> **What is needed**:
Copy all lines in the data that contain the string "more".

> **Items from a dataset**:
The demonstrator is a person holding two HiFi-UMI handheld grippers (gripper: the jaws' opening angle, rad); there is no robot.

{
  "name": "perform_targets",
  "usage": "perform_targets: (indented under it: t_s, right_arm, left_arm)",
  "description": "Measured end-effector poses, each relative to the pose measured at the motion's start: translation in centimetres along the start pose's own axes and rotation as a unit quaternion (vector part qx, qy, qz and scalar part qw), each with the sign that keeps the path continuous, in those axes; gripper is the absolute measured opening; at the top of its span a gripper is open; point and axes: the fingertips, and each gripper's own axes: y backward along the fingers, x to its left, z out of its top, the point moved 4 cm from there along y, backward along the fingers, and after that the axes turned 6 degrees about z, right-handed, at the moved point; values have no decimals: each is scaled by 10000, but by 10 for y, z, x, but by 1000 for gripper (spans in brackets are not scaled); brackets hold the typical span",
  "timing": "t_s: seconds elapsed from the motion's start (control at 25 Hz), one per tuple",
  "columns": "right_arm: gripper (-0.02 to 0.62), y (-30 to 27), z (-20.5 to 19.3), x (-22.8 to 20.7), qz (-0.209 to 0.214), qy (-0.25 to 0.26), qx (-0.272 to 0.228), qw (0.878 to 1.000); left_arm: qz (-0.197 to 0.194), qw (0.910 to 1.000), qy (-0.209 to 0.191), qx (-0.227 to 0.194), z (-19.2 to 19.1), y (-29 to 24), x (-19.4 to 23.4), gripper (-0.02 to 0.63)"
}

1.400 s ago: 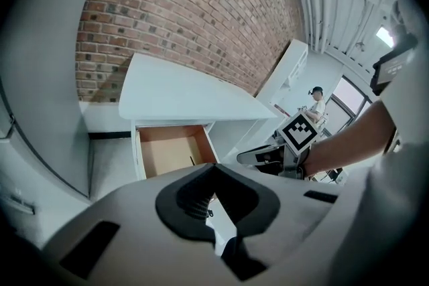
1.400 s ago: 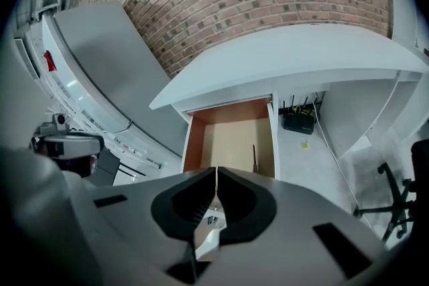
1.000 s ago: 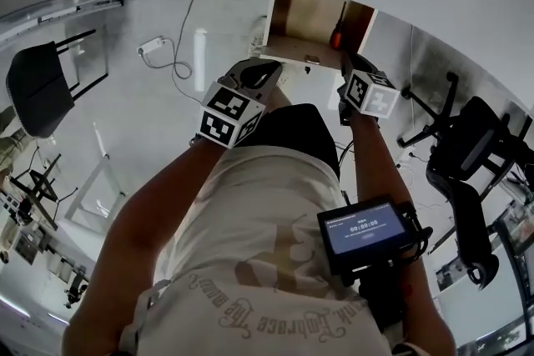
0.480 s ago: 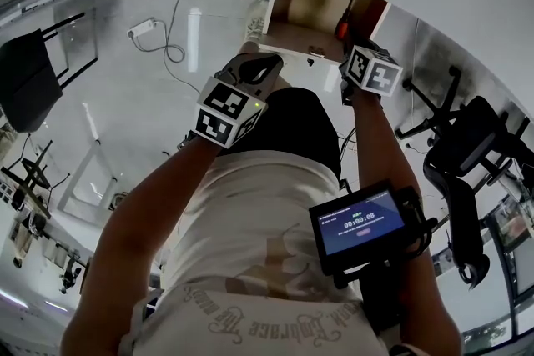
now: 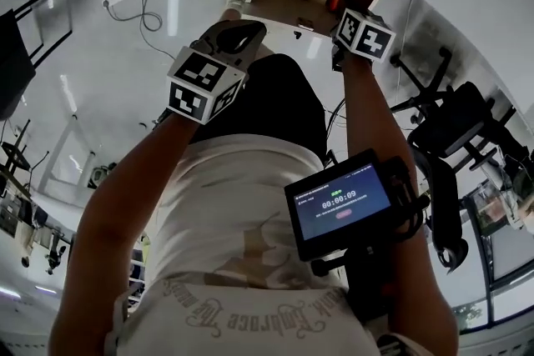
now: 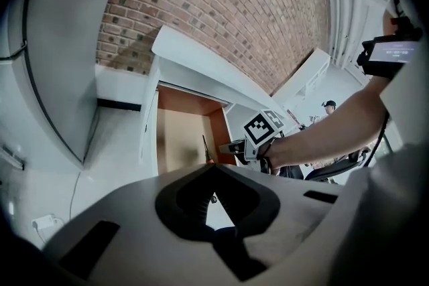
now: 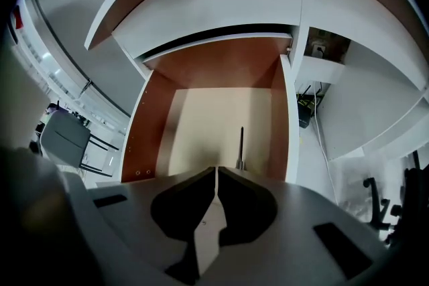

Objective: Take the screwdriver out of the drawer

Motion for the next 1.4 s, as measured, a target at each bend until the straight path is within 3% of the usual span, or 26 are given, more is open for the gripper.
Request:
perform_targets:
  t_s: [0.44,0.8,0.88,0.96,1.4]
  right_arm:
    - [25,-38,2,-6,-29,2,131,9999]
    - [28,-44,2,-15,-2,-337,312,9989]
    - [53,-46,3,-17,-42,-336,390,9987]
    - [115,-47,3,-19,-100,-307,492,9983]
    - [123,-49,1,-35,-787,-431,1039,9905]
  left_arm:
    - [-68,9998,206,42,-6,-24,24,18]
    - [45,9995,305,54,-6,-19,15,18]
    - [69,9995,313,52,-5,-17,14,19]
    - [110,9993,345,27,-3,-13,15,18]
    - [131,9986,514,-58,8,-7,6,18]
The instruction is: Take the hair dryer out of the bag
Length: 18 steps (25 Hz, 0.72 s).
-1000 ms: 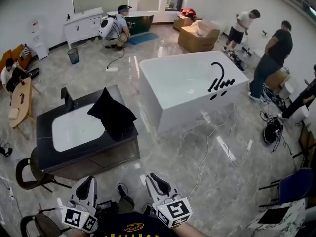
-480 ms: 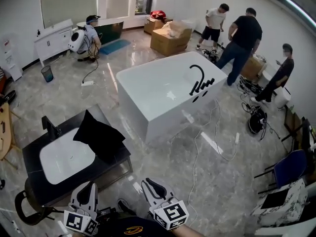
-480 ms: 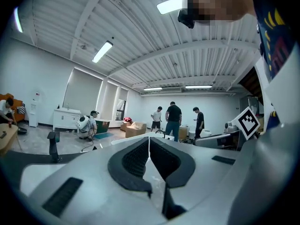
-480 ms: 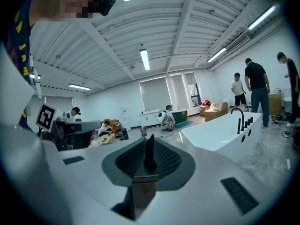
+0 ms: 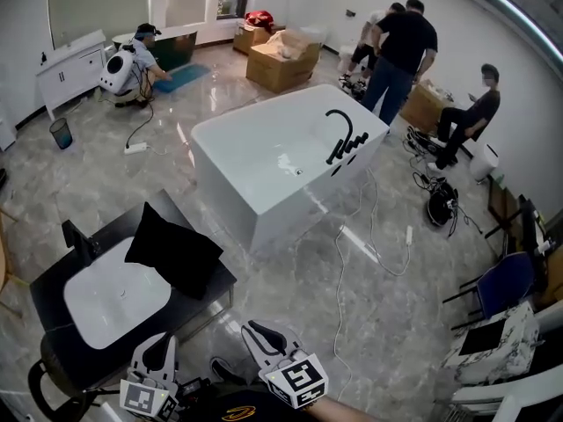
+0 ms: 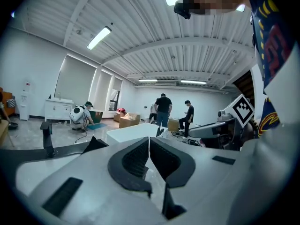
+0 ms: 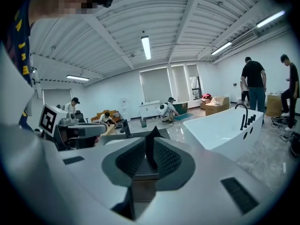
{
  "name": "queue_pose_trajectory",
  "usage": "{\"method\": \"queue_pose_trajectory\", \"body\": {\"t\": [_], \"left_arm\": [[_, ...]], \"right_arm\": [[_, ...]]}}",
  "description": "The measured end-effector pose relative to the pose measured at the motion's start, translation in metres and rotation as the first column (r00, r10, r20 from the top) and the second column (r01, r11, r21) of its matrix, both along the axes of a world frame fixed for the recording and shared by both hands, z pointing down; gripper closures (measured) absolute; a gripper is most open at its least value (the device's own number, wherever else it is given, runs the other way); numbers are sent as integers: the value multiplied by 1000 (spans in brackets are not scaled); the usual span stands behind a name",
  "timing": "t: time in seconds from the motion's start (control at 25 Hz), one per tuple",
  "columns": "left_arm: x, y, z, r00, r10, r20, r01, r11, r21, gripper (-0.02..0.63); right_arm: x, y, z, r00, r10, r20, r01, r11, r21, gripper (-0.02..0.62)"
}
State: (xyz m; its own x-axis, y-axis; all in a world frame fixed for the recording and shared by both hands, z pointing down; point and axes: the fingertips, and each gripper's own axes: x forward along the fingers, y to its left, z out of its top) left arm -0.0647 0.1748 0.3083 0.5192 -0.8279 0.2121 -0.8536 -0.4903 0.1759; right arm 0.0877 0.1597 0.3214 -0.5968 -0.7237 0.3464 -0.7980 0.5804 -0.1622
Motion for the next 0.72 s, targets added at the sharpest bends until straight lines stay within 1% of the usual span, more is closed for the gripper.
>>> {"method": "queue_pose_trajectory", "body": {"t": [0.16, 0.44, 0.56, 0.72], "left_arm": [[-18, -9, 12, 1000, -12, 9, 12, 1000, 9, 595], [-28, -32, 23, 999, -27, 38, 26, 999, 24, 595], [-18, -42, 25, 998, -14, 64, 14, 1000, 15, 595], [9, -61, 20, 995, 39, 87, -44, 997, 56, 595]], "right_arm": [[-14, -13, 6, 1000, -14, -15, 14, 1000, -1, 532], [-38, -43, 24, 997, -71, 2, 71, 997, -8, 532], [-41, -57, 26, 996, -93, 14, 93, 996, -6, 532], [-37, -78, 30, 993, -115, 27, 115, 993, -2, 532]]}}
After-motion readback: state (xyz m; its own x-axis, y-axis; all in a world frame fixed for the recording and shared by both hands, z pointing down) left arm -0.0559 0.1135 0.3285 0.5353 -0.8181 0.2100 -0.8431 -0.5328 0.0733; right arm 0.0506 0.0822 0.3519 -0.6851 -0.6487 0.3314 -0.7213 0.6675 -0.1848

> **Answer**:
Motion for the next 1.4 s, as measured, a target at each bend until the straight path is within 3% of the usual span, or 26 are given, more is open for the gripper.
Motion for the next 0.72 s, targets added at the sharpest bends until straight lines stay within 1% of the usual span, more is closed for the gripper.

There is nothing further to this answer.